I don't know if this was irony. If it wasn't I want you to tell me the difference between needing to do something and being forced to do something. If it was irony I feel the need to inform you that in the video the guy said that he had a few restarts before reaching week 10 to get a good run to win the game.
@O K Holy shit, you surely are one of your kind.
Your telling me getting hit with 75 stress in one turn because it’s dark isn’t fair
I tried to be greedy by leaving my torches behind for more money when vestal was on high stress, so the game decided to prove me that confidence is a slow and insidious killer
One Offkilter Jig from a Squiffy Ghast and you could have an entire team with little to no stress, suddenly you're wondering how long you can stave off afflictions, unless you're the type of maniac who packs laudanum
Problem with torchless "extra loot" is that even with light you get more loot, than you can carry. So extra loot is basically nothing, unless you do short dungeons.
Not true...instead of having emeralds in you invy you end up with diamonds...
@@Cryptids_Creations money isn’t really an issue though…

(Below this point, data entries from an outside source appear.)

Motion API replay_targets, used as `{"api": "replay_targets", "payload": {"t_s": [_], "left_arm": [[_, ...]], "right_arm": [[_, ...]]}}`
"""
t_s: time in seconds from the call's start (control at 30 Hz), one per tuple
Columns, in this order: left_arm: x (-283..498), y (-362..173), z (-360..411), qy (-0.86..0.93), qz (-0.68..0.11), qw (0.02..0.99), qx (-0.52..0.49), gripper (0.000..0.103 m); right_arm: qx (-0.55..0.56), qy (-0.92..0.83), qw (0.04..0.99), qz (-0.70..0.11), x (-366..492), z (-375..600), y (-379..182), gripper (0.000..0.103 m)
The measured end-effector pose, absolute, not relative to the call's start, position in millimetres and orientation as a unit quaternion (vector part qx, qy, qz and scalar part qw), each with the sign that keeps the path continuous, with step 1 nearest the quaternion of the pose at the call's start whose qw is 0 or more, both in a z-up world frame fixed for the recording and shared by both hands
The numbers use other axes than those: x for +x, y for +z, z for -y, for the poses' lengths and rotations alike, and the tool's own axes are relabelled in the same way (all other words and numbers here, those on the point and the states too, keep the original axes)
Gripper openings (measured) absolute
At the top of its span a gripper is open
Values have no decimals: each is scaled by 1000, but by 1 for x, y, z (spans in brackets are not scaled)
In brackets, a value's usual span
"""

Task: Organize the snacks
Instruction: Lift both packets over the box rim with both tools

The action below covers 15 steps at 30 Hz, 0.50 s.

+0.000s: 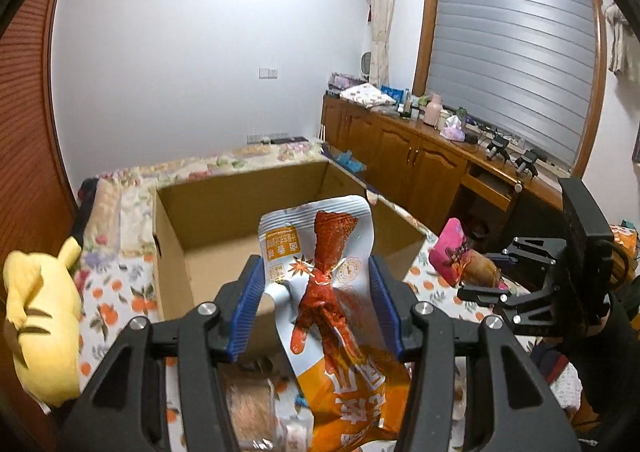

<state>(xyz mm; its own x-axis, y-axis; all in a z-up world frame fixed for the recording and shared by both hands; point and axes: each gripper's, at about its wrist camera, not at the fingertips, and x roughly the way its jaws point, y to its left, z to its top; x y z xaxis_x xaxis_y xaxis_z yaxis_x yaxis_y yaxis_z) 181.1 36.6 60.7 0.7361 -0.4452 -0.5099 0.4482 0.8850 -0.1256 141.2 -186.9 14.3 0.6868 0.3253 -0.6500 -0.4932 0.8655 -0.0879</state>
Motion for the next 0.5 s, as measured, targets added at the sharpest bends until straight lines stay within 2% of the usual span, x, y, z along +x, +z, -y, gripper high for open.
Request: {"api": "replay_targets", "payload": {"t_s": [0.5], "left_arm": [[256, 90, -50, -205, -251, 946, 9, 51]], "right_arm": [[-128, 248, 917, -285, 202, 169, 53, 44]]}}
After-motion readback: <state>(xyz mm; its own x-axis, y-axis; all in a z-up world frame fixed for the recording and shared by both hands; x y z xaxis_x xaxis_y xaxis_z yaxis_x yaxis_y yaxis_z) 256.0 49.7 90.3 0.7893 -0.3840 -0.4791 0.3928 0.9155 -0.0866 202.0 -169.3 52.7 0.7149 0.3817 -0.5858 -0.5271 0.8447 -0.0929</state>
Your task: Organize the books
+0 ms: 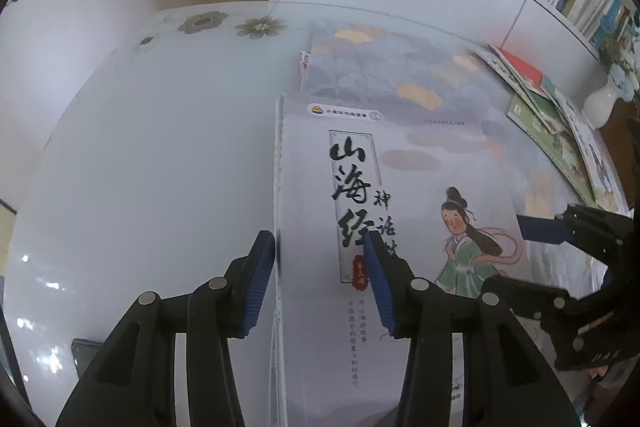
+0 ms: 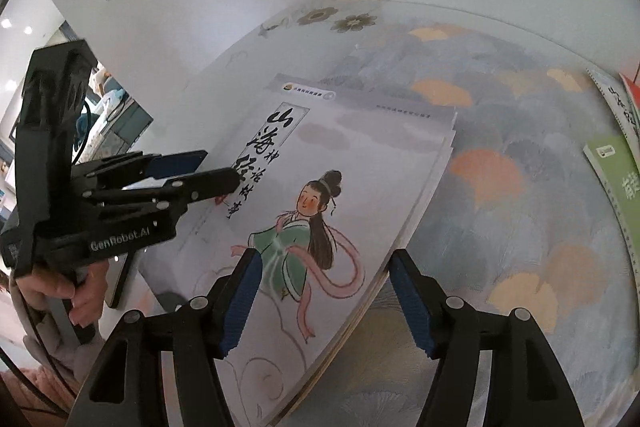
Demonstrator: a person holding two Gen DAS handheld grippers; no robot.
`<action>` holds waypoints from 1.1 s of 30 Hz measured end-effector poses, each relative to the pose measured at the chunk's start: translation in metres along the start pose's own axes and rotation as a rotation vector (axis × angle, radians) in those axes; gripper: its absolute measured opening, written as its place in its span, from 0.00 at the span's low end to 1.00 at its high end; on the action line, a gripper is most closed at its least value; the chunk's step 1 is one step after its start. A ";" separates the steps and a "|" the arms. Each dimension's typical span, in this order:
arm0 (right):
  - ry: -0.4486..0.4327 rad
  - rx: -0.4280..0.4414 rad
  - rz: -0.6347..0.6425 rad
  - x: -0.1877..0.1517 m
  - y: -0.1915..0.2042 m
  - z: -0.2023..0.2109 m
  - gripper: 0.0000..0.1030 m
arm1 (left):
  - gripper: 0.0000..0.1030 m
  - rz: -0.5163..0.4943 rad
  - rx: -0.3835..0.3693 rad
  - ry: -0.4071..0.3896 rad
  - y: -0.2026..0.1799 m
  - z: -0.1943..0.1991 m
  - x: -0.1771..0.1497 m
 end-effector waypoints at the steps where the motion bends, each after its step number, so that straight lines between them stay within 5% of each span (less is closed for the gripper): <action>1: -0.003 -0.005 0.006 -0.001 0.001 0.000 0.63 | 0.42 0.002 0.014 -0.006 0.000 0.002 0.000; 9: -0.014 -0.009 -0.036 -0.004 -0.028 0.039 0.63 | 0.42 0.041 0.019 -0.067 -0.007 0.032 0.021; 13: -0.063 -0.123 -0.082 -0.015 -0.081 0.091 0.63 | 0.43 0.001 -0.014 -0.114 -0.044 0.049 0.048; 23: -0.280 -0.262 -0.309 -0.049 -0.245 0.212 0.63 | 0.43 -0.109 -0.250 -0.128 -0.225 0.026 0.123; 29: -0.397 -0.356 -0.425 -0.075 -0.345 0.241 0.66 | 0.43 -0.185 -0.274 -0.090 -0.326 -0.026 0.138; 33: -0.522 -0.336 -0.474 -0.104 -0.384 0.237 0.66 | 0.43 -0.182 -0.202 -0.104 -0.356 -0.056 0.142</action>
Point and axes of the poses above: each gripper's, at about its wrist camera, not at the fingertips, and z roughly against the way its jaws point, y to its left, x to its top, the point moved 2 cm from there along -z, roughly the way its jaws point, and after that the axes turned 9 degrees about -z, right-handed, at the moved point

@@spiralphoenix9839 Tbf in early game where you still need to upgrade people afterwards it slowly snowballs because you aren’t losing people quickly enough to have to splash as much cash as you did in early game so In early game doing some dungeons torchless is actually a tough decision where as with late game you don’t need the cash so you just keep high torch
@@sebastiangibson9671 you can just do an antiquarian run and get a good 20-30k in an apprentice mission. I never really had any issues with money. Torchless is really just for the added challenge or to farm shambler.

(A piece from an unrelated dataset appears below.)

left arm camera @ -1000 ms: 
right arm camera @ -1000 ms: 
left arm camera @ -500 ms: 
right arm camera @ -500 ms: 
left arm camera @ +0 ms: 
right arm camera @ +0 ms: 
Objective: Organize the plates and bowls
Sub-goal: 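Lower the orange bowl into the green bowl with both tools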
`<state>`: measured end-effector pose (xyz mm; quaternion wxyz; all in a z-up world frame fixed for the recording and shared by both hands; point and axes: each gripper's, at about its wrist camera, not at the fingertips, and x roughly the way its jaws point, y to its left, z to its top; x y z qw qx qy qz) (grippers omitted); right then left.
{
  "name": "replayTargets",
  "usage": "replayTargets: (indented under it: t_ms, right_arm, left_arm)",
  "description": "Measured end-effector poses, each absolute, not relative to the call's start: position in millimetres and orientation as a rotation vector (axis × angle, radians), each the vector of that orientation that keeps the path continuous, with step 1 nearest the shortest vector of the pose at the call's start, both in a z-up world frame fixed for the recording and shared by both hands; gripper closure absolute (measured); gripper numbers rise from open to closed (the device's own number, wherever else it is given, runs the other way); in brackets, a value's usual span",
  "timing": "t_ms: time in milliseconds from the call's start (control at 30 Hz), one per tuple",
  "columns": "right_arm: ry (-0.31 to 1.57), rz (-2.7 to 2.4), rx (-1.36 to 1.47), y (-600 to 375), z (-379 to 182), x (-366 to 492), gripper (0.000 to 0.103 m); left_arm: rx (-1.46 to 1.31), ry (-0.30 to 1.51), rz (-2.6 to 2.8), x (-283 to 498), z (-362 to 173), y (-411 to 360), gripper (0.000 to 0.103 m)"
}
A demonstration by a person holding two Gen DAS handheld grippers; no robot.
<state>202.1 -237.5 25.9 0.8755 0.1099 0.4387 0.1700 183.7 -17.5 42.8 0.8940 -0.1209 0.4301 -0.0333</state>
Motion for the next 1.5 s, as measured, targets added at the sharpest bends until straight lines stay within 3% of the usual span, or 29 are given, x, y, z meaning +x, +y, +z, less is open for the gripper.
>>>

@@spiralphoenix9839 tho sometimes anti doesn’t show up till late game( what happens to me)
Your opinion isn't valid because you haven't beaten the shambler on the old road.
That's possible?lol
@@Rith9789 Nope, it's not. All the fights are scripted.
@@Rith9789 was possible some time ago, got patched out tho
@@bectip2229 Kind of a shame
@@bectip2229 imagine having that happen on your first time lol. Ggwp
I agree Torchless is imba, but I wouldn't really expect a self-imposed challenge to be balanced. That's part of why I don't like em.

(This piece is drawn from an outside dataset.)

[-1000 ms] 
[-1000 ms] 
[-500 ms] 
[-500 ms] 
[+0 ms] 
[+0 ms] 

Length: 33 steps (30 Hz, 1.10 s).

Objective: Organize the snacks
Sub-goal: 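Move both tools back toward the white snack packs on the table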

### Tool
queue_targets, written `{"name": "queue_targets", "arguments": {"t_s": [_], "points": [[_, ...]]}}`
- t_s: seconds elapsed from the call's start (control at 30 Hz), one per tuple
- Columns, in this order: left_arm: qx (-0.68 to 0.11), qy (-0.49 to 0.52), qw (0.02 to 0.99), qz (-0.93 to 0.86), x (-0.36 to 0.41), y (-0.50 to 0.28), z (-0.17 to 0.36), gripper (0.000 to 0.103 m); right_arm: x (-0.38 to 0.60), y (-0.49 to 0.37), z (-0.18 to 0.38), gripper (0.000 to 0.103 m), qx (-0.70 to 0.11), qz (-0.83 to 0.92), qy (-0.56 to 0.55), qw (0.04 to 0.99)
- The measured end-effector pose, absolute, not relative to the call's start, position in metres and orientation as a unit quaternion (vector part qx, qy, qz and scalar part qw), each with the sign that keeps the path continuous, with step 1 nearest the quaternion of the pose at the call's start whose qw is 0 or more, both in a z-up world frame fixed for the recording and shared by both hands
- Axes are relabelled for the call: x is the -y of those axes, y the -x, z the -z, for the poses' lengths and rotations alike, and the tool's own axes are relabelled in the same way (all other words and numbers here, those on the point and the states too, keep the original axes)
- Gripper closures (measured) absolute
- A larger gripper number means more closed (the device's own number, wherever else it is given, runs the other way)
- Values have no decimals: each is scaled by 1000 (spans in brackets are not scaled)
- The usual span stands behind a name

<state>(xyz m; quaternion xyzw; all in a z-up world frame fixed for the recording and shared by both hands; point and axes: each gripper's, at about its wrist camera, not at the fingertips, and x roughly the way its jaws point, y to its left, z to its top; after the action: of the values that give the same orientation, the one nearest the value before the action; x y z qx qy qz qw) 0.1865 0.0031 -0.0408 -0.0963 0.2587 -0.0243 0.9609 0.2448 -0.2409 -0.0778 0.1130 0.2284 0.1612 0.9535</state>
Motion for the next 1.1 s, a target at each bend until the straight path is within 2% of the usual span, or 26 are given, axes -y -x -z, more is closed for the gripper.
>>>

Wasn’t the point of the video that it wasn’t imbalanced but rather it didn’t actually make the game harder? As in switching from lotta light to no light doesn’t change how you’d approach the game because of how little it actually does
@@gypsyofthebard it does change it though, since typical strategies have to be thrown out the window for only the meta strategies of high speed/stun characters. At least until later on in the game when you get other advantages that counter the effects of going torchless such as high scouting to counter surprise and the guild to spec all your characters to have reliable stun moves to reduce incoming damage and stress, making them less of a liability.
@@minktanker9705 but that doesn’t actually shift the strategy of the game??? The best strategy of torchless is also the best strategy for lit torch. Typical strategies aren’t being thrown out the window at all, cause there’s no new mechanics to actually make that the case. Enemies deal more damage and that’s about it
they're arbitrary and pointless by nature. The sort of thing you do for prestige or because it actually dials up the fun for you?
@@gypsyofthebard Torchless isn't supposed to change the meta. But I don't see how no one seems to realize that saying "You're forced to play the meta" means that it is harder. You're forced to play more optimally, so there's less room for mistakes and unoptimized party compositions. That literally means it's harder. Of course full torch meta is the same as torchless meta. It's the same game. I don't know why it has to be different. Why should torchless change the meta? Besides, this entire video is basically "If I prepare for the situation at hand, the situation gets easier". Yeah no shit, if you run dark trinkets and plan around going torchless, it won't be as hard. But that's like saying the Necromancer bossfight isn't hard because I chose the best, most optimal part composition with the best trinkets and skills.
torches?
trinkets?
stuns?
meta?
strategy?
what?
i just click on the skill icon i like the most and noone dies for 80 weeks
Me with Dismas: Funny Gun go Bang.
Me when plague doc and highwayman: haha riposte and point blank shot go brrr
Morgan freeman : little did he know that people are about to die.
i remember my first time playing dd the first mission after tutorial with your usual suspects, the second i ran out of torches shambler spawned and i got wiped at the beginning of the game i thought it was scripted, but no i was horribly unlucky
I would simply uninstall, omfg I would cry
Wait what how do you get to shambler's room without torch?
@@saulmoment4008 Shambler can spawn in hallways as an encounter when your light is zero, not just at the curio
@@SarujinieUras aight another thing to avoid
@@saulmoment4008 yep, that's what shuffle meant in this video, he wasn't complaining about the spawn rate of the weird obsydian thing but the spawn rate of the shambler in dark corridors. At least it will never spawn in a room. That's something.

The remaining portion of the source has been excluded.